Having helped Australia avert the effects of the global financial crisis, the coal industry is now being targeted through both the carbon tax and the mining tax, also introduced on July 1, 2012 by Labor with the support of the Greens. Under this punitive tax, any profit made by mining companies that is above 6 per cent of their capital investment would be taxed at 40 per cent.

However, the Greens’ agenda goes far beyond these two new taxes. It has consistently opposed the expansion of the iron-ore industry and wants to end coal-mining completely. It would also limit the expansion of Australia’s natural-gas industry, and ban uranium-mining altogether.

While no mainstream party has adopted these policies, there can be no doubt that the Greens’ policy has substantially retarded Australia’s national development for many years, as the major parties have courted the Greens in the hope of winning their preferences.

The Greens oppose the export of Australian timber and the logging of all timber from native forests. Its plan that timber would come only from plantations would lead to a substantial increase in imports from countries where logging is uncontrolled, and reduce domestic manufacture to the status of a cottage industry.

The underlying assumption of its forestry policy is that the Australian bush should become wilderness and be managed “in accordance with the principles of intergenerational equity [and] biodiversity conservation”.

What this would mean in practice is that timber, a renewable resource, should be locked up, with the inevitable result that there would be a build-up of dead timber on the forest floor across Australia.
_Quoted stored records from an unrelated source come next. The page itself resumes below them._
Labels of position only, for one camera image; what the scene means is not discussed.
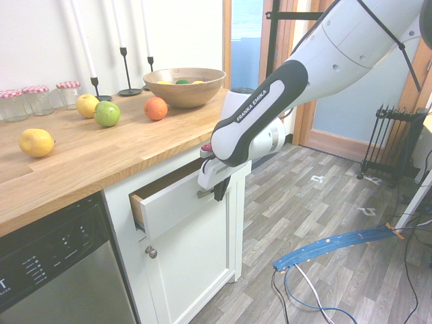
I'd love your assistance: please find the stainless steel dishwasher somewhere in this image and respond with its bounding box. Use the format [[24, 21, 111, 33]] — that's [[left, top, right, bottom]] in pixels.
[[0, 190, 138, 324]]

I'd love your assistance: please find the large wooden bowl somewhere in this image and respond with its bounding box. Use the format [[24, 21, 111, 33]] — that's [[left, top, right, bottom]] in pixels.
[[142, 67, 227, 109]]

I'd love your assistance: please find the wooden doorway frame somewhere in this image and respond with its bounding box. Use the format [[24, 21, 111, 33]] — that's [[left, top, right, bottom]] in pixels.
[[221, 0, 300, 146]]

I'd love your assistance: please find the glass jar checkered lid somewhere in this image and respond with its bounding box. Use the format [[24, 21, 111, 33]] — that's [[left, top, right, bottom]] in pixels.
[[55, 80, 82, 111], [21, 84, 55, 117], [0, 88, 28, 124]]

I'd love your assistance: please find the thin black hanging cable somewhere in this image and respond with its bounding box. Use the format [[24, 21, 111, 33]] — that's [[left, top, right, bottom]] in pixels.
[[394, 148, 432, 324]]

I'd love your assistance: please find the short black candle holder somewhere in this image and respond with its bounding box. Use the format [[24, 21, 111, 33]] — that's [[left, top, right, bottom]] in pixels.
[[89, 76, 113, 103]]

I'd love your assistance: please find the blue floor cable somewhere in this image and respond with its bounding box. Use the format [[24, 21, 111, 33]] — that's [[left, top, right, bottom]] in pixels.
[[282, 262, 359, 324]]

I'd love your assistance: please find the orange fruit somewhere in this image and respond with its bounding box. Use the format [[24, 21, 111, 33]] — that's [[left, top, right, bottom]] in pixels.
[[143, 96, 169, 122]]

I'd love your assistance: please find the white floor cable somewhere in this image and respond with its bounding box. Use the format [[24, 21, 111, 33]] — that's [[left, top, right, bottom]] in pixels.
[[292, 262, 339, 324]]

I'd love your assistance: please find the green apple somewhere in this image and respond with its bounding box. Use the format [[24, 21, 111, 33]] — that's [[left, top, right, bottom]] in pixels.
[[93, 100, 122, 128]]

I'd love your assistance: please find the large yellow lemon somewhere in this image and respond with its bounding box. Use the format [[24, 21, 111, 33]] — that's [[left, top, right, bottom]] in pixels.
[[18, 128, 56, 159]]

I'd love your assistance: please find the white kitchen cabinet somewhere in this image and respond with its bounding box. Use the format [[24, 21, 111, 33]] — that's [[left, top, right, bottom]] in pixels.
[[102, 133, 253, 324]]

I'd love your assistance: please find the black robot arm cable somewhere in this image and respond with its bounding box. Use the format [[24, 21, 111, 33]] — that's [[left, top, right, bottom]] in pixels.
[[356, 0, 423, 92]]

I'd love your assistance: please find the white wooden drawer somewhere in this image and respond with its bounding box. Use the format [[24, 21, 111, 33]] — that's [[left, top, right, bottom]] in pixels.
[[129, 156, 234, 242]]

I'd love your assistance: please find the flat blue cable bundle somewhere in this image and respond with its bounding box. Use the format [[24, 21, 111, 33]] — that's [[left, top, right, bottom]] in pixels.
[[273, 223, 406, 273]]

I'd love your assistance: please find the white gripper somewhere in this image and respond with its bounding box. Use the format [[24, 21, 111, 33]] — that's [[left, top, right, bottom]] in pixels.
[[196, 156, 234, 204]]

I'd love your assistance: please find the black oil radiator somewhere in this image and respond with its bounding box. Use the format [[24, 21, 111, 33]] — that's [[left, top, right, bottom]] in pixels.
[[356, 104, 430, 189]]

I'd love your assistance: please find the tall black candle holder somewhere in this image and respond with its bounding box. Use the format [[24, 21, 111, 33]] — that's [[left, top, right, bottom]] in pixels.
[[117, 47, 143, 97]]

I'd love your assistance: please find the yellow apple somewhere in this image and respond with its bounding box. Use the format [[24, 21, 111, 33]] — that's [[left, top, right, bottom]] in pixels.
[[76, 93, 101, 119]]

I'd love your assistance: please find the white taper candle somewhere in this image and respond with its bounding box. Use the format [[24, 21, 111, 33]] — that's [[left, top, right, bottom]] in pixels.
[[111, 0, 127, 49], [68, 0, 99, 80], [139, 0, 152, 58]]

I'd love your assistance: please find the black clamp camera stand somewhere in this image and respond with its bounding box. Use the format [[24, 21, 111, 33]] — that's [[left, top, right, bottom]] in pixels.
[[265, 0, 327, 89]]

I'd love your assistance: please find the black floor cable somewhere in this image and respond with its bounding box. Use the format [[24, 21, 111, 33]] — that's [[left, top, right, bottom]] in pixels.
[[271, 269, 298, 324]]
It was this build-up which caused the disastrous bushfires which cost over 170 lives and hundreds of millions of dollars in damage in Victoria just three years ago.

While the Greens’ policy has not been officially implemented, it has influenced the policy of both the major parties, particularly the ALP which has bent over backwards to accommodate the Greens and the green-left of the party. Labor governments, both state and federal, have implemented Green policy through the creation of World Heritage areas and national parks, where forestry is banned.

There are now 500 national parks across Australia, covering 28 million hectares of land.

The Greens’ policy towards the Australian fishing industry is equally damaging.

Under the pretext of maintaining sustainable populations and fisheries and minimising the environmental impacts of fishing, the Greens would further reduce Australia’s struggling fishing industry, lock up even more of Australia’s coastal waters in marine reserves, and ban all factory-ships from Australian waters.

These policies have not been fully adopted, but Labor governments have already implemented much of the Greens’ agenda.

Australia, despite having the largest area of coastal fisheries in the world, imports about 72 per cent of its seafood, according to a study by the Australian Bureau of Agriculture and Resource Economics and Sciences (ABARES) last January.

The report said that Australia produced only 241,000 tonnes of fish in 2009-10, less than half as much as New Zealand, while Australia’s closest neighbour, Papua New Guinea, a third world nation, produced a million tonnes.

Nevertheless, the Minister for the Environment, Tony Burke, announced in June a further major expansion of Australian marine parks where commercial and even recreational fishing is to be banned.

The announcement was made just in time for the Rio Earth Summit, where it provided a major photo opportunity for the Prime Minister, Julia Gillard, and was endorsed by environmentalists and the Greens.

The cost of all this is almost incalculable, and has put Australia’s future at risk.

Peter Westmore is national president of the National Civic Council.